How to complete this task =
Find all lines below containing the string "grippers" and return them.

Data below =
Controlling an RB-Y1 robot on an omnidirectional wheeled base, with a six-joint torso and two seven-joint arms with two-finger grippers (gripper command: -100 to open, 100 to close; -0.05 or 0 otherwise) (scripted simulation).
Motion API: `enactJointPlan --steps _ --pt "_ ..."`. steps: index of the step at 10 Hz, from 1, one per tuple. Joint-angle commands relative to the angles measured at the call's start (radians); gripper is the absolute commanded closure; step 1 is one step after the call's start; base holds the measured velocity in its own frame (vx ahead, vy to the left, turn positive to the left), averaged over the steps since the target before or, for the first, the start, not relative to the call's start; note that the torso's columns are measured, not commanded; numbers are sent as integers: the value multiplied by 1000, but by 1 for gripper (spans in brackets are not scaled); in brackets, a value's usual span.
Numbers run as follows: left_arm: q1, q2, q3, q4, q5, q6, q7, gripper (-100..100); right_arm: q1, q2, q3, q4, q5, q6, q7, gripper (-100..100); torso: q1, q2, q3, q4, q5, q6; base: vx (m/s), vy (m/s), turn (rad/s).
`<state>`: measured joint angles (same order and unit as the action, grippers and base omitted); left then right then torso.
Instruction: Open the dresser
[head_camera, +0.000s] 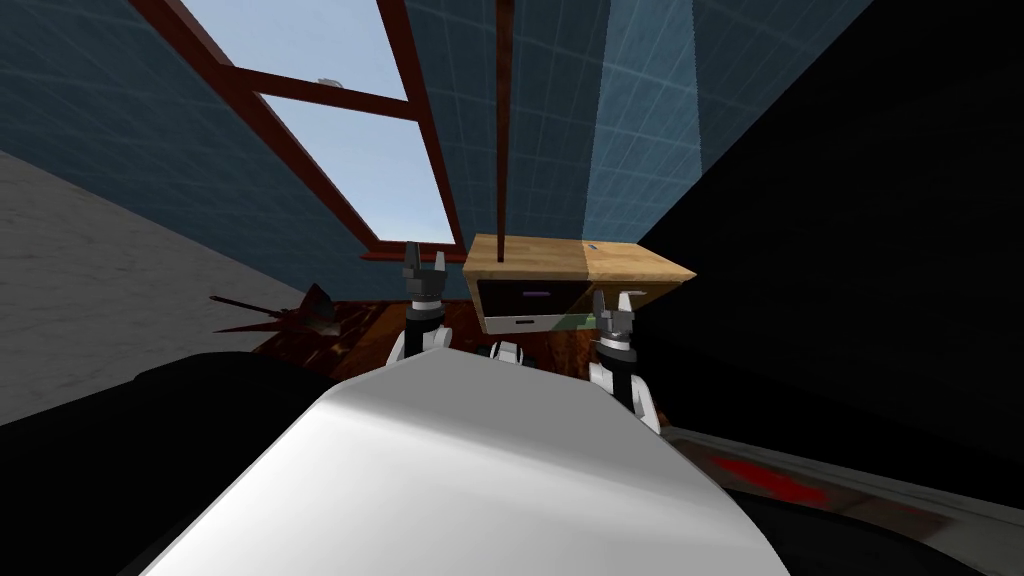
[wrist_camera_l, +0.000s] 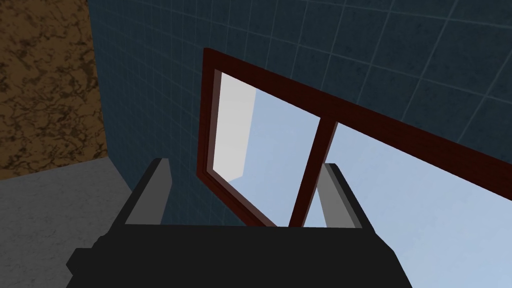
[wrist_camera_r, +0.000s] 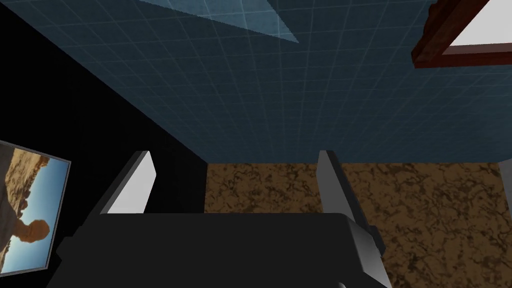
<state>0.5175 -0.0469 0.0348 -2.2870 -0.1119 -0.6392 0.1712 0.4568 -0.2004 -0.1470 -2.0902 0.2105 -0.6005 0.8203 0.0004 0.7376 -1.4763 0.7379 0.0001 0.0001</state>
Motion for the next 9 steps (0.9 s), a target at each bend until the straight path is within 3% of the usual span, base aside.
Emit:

Answer to this exercise =
Controlling an RB-Y1 robot on an omnidirectional wheeled base, with a six-joint torso and two seven-joint arms with two-finger grippers (gripper command: -100 to open, 100 to close; -0.05 or 0 otherwise) (scripted simulation).
`<state>`: measured joint angles (same order and unit as the action, grippers and base omitted); left then right then torso.

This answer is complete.